The task:
Where does the word "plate" occur in the data below? Copy each line that holds it.

Dataset excerpts:
━━━━━━━━━━

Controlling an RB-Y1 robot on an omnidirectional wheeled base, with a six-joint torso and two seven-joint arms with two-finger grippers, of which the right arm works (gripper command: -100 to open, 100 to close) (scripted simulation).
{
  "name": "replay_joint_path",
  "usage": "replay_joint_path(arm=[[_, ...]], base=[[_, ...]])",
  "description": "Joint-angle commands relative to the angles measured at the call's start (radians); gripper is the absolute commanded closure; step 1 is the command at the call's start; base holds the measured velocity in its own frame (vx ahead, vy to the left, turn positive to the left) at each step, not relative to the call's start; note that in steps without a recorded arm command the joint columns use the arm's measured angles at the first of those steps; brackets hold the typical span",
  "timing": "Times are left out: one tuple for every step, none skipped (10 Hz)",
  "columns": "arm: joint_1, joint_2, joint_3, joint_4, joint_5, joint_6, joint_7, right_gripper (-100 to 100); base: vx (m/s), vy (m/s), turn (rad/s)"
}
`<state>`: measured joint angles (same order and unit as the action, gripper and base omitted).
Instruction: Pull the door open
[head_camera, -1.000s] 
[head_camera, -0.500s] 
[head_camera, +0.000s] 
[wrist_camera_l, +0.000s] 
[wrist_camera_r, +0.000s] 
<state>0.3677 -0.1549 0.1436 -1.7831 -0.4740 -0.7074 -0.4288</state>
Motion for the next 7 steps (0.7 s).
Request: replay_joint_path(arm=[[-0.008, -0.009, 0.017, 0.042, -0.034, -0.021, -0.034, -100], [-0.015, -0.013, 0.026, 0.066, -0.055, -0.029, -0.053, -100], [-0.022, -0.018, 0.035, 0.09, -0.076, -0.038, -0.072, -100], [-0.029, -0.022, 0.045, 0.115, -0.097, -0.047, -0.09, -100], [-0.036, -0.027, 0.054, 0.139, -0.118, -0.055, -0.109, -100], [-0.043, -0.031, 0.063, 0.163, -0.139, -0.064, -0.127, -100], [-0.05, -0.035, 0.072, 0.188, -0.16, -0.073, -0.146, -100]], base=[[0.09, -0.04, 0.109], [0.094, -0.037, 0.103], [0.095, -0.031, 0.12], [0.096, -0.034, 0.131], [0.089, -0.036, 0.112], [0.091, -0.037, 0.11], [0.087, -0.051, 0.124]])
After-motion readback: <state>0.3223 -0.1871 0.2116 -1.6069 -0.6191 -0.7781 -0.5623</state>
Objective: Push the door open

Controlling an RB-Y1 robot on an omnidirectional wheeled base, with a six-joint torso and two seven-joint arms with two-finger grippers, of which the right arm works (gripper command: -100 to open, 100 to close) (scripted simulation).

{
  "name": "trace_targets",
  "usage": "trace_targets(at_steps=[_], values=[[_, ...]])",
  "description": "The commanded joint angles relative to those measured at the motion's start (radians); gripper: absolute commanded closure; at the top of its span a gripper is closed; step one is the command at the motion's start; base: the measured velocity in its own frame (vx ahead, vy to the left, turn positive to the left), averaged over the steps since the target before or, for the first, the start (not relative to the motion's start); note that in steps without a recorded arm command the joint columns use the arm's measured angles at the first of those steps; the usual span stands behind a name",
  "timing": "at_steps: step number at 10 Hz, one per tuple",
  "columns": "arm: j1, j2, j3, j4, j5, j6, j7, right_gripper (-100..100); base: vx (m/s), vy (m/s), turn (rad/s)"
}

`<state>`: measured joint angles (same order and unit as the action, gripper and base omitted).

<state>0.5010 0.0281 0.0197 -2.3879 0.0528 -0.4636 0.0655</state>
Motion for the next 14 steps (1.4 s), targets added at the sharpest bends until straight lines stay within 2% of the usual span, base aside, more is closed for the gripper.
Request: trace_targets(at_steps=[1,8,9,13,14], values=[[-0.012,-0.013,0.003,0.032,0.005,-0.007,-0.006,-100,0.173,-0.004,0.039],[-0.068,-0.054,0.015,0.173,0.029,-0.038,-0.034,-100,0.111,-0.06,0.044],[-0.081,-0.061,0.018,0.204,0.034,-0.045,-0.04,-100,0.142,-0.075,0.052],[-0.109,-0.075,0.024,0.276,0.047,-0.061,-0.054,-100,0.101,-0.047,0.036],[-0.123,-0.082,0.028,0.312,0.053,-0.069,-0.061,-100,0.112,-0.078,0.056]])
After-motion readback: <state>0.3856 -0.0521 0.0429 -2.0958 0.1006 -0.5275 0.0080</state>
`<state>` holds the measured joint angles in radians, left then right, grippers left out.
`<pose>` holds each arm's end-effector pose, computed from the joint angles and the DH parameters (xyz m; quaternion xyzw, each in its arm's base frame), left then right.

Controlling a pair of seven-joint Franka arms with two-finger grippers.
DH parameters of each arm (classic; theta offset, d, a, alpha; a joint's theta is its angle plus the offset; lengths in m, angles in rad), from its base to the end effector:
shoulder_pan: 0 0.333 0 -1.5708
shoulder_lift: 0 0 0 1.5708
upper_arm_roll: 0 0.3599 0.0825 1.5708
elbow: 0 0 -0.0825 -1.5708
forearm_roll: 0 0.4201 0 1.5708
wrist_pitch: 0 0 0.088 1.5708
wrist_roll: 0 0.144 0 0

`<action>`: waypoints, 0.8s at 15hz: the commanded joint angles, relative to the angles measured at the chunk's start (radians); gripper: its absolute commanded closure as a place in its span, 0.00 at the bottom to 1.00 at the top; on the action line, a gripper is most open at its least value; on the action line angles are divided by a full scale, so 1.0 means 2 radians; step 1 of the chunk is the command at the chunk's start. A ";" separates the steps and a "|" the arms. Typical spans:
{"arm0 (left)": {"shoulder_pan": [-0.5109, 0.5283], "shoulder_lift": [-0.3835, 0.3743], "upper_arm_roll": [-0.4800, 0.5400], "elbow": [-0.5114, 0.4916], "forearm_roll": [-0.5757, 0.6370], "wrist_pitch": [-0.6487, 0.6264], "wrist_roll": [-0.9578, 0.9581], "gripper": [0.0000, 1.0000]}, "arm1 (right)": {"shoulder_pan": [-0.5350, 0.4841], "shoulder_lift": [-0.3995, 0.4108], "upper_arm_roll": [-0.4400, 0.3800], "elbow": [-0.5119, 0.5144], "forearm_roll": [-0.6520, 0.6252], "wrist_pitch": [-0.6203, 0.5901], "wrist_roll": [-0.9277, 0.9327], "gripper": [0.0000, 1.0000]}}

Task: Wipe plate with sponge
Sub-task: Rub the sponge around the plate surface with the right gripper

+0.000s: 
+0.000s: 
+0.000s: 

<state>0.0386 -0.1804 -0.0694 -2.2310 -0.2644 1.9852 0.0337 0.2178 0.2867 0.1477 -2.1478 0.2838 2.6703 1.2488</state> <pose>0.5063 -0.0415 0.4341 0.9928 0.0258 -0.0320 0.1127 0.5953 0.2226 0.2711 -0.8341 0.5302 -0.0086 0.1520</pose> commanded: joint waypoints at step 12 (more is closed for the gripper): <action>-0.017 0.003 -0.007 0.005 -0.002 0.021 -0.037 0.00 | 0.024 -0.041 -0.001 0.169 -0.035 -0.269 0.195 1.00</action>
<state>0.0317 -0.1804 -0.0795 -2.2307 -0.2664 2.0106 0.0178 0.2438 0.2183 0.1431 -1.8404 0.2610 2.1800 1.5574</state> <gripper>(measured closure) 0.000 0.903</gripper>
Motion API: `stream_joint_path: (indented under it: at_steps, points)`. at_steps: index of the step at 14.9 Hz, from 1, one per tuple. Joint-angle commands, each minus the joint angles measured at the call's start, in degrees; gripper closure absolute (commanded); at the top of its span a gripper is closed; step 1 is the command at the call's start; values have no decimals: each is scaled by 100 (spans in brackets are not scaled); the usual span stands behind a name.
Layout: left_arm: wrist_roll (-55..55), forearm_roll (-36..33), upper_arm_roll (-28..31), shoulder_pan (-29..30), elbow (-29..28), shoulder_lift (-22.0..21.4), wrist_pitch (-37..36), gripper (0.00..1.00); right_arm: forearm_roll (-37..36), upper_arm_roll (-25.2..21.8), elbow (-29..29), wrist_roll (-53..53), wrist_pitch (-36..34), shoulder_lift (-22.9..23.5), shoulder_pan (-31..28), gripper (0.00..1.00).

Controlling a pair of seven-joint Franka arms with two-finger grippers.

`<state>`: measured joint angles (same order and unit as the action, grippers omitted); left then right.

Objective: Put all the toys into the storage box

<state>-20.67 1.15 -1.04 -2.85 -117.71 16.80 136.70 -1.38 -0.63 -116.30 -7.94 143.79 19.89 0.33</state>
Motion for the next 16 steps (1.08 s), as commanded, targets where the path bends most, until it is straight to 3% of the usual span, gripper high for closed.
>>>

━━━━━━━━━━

Written answer:
Task: Wipe plate with sponge
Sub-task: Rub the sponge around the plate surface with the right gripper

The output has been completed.